More diseases responsible for dementia than previously thought, research finds
A recent study by the Clinical Institute of Neurology at the MedUni Vienna has shown that neurodegenerative diseases other than Alzheimer's disease are more common among older people than previously thought. Researchers believe that more personalised treatment may offer considerable opportunities to address this.
20sept 2013--The Vienna Trans-Danube Aging (VITA) study has just been published in the September edition of the highly respected journal Acta Neuropathologica and has been created by researchers at the Medical University of Vienna, the SMZ-Ost Donauspital and the Ludwig Boltzmann Institute of Gerontology. The study's primary author, Gabor G. Kovacs from the Clinical Institute of Neurology, sums up the key findings of the study as follows: "The VITA study shows that, in addition to the classic Alzheimer's-associated changes in the ageing brain, there are other neurodegenerative conditions that are characterised by protein deposits in the brain."
VITA study as the starting point for more personalised treatment concepts for patients with dementia
The scientists also discovered that combinations of these "proteinopathies" with each other and with diseases of the blood vessels are more common than previously assumed. According to Dr. Kovacs, some of thesepathological changes can lead to dementia progressing more quickly. However there also appear to be variations that are less "harmful" and which therefore progress less quickly.
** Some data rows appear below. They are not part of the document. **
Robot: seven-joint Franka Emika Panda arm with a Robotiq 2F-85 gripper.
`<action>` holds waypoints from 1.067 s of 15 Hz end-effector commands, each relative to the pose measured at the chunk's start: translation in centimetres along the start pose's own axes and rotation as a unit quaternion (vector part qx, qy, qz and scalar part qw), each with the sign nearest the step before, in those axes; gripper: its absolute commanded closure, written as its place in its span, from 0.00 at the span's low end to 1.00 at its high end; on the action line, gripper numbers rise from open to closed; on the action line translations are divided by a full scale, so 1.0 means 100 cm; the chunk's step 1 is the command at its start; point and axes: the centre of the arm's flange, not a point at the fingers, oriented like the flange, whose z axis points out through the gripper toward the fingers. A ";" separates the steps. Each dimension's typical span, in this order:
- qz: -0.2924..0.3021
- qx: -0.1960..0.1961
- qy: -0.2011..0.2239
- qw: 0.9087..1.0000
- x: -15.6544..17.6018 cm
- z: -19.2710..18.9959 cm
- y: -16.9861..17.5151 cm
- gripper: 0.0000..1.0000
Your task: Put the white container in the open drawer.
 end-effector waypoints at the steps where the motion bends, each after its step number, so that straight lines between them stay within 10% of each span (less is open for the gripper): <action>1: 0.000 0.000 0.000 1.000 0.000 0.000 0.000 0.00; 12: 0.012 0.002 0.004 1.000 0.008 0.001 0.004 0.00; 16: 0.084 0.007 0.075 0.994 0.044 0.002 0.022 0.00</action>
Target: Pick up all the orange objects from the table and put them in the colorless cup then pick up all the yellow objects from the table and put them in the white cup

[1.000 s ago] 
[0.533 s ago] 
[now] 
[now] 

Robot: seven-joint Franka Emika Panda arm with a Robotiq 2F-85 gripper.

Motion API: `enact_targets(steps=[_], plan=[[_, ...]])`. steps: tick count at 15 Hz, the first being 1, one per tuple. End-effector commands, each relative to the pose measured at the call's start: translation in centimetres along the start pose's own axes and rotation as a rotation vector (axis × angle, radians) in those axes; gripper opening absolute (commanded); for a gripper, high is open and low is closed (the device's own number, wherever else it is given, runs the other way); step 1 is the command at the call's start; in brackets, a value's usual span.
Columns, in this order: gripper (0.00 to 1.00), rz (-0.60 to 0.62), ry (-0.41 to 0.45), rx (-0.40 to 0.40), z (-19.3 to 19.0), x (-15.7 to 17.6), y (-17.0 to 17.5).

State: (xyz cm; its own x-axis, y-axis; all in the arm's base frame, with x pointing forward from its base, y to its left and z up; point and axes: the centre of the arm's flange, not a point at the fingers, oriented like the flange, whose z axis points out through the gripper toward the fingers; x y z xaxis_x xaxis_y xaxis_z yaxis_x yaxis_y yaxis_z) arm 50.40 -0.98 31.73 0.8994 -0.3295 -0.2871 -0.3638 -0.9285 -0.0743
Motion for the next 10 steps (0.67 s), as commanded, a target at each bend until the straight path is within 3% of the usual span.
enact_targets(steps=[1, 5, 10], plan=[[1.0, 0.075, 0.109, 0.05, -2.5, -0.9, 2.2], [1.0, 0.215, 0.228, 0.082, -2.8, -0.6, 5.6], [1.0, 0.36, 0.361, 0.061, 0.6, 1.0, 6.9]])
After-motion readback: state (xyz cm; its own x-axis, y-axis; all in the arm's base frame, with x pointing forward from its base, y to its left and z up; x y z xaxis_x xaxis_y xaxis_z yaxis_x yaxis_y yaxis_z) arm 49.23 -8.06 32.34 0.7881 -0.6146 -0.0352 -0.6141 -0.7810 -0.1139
Says Kovacs: "Further studies are therefore required in which patients will be monitored in order to determine which of the combinations are associated with more favourable or more deleterious prognoses for the patients." The authors also outline new conditions that are associated with dementia in the ageing brain. Kovacs believes that the factors identified in this context represent the starting point from which patients with dementia will in future be able to be offered more personalised and therefore more effective treatment.
Pan-European long-term study led by the MedUni Vienna
As part of the long-term VITA study which has been ongoing since 2000, a group of residents of Vienna's districts 21 and 22 who were born between May 1925 and June 1926 was investigated. Regular medical examinations were performed at Vienna's SMZ-Ost Donauspital. A total of 233 people who died at the Donauspital also underwent general pathological and specifically neuropathological examinations.
The VITA study is an important part of the ongoing EU project DEVELAGE. Under the supervision of the Institute of Neurology at the MedUni Vienna, eight partner centres from six European countries (Austria, France, Germany, Italy, the Netherlands and Spain) are collaborating on the DEVELAGE project (www.develage.eu). The VITA study was initiated by a research group established by the MedUni Vienna and the Donauspital and led by Peter Fischer, Director of the Psychiatry Department at Vienna's SMZ-Ost Donauspital.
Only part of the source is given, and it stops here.